[ASSIGNED TASK]
Search the listing below for the string "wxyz" and copy every line where it occurs.

[TASK INPUT]
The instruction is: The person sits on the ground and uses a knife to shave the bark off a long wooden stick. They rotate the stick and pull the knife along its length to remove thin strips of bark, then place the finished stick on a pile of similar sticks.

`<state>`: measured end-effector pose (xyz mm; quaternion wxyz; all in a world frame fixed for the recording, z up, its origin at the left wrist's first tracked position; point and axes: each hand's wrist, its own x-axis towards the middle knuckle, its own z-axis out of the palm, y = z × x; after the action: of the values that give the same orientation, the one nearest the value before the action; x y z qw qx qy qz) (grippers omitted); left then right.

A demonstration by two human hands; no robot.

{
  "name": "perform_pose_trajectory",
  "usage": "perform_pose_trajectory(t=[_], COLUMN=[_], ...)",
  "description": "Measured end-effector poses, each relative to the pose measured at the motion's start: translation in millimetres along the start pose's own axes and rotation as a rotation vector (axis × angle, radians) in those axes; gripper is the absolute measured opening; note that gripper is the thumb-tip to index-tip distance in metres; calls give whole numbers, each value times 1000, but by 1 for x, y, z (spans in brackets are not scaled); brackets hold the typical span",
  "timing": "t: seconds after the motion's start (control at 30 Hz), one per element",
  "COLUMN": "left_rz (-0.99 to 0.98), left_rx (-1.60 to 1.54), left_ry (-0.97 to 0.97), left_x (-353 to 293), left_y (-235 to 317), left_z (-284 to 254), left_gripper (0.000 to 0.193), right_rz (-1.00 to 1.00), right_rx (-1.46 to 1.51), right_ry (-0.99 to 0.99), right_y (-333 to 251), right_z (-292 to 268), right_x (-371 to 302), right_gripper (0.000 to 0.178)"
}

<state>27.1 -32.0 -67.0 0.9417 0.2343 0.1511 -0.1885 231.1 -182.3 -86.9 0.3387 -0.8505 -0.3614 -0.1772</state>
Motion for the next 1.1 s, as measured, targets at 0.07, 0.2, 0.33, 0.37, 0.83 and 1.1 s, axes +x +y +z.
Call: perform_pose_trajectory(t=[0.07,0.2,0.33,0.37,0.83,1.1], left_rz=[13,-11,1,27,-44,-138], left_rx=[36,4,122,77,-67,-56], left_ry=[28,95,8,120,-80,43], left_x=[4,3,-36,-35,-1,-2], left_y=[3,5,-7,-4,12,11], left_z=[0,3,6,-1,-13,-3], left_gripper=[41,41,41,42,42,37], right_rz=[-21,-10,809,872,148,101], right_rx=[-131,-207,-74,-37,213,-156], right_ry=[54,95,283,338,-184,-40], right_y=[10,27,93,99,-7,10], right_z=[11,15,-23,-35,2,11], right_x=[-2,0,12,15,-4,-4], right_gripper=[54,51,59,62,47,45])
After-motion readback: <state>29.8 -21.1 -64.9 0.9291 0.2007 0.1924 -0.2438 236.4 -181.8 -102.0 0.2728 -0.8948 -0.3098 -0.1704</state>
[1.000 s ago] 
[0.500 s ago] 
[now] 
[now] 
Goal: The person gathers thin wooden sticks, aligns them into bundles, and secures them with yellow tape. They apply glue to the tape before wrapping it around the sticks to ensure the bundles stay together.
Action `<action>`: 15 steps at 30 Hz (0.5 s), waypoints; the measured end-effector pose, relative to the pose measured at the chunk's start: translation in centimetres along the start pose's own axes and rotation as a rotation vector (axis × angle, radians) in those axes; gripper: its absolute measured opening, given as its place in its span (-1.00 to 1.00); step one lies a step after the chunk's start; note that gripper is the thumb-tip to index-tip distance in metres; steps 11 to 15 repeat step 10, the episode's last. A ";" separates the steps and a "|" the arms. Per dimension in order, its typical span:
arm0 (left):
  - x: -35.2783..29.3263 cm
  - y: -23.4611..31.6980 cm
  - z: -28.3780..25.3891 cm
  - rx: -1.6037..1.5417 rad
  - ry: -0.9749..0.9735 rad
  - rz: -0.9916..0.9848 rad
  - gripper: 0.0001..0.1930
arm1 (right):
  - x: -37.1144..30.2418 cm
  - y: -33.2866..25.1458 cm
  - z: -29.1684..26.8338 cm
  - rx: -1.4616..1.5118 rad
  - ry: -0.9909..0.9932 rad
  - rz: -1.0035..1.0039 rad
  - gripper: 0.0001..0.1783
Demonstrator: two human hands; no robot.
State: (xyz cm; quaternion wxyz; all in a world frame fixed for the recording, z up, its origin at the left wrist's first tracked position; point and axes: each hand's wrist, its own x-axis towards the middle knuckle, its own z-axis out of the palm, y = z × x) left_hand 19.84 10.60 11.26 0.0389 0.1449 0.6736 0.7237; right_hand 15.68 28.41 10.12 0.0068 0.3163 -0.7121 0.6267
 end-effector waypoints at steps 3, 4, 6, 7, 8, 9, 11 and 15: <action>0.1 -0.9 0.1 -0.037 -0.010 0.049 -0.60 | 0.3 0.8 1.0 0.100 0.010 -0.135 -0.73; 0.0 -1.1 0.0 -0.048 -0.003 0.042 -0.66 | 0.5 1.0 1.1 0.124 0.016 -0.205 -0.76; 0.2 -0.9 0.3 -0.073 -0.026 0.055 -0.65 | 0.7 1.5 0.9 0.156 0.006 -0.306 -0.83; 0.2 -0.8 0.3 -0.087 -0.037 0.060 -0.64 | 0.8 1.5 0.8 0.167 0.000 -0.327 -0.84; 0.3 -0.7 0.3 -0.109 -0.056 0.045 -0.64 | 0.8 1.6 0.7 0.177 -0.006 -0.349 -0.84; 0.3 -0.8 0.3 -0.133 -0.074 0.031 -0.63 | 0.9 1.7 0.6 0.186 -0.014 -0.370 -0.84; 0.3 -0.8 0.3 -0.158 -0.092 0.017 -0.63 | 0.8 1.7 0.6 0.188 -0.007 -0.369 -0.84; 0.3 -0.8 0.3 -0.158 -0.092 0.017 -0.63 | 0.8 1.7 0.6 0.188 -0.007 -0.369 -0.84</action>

[OUTPUT OF THE TASK]
`<state>`: measured end-effector pose (xyz mm; quaternion wxyz; all in a world frame fixed for the recording, z up, its origin at the left wrist's first tracked position; point and axes: each hand's wrist, its own x-axis towards the middle knuckle, its own z-axis out of the palm, y = z × x; after the action: of the values that give the same orientation, the one nearest the value before the action; x y z qw qx qy qz) (grippers omitted); left then right.
State: (xyz cm; quaternion wxyz; all in a world frame fixed for the recording, z up, its origin at the left wrist's first tracked position; point and axes: each hand's wrist, its own x-axis towards the middle knuckle, its own z-axis out of the palm, y = z × x) left_hand 19.84 10.60 11.26 0.0389 0.1449 0.6736 0.7237; right_hand 15.68 28.41 10.12 0.0068 0.3163 -0.7121 0.6267

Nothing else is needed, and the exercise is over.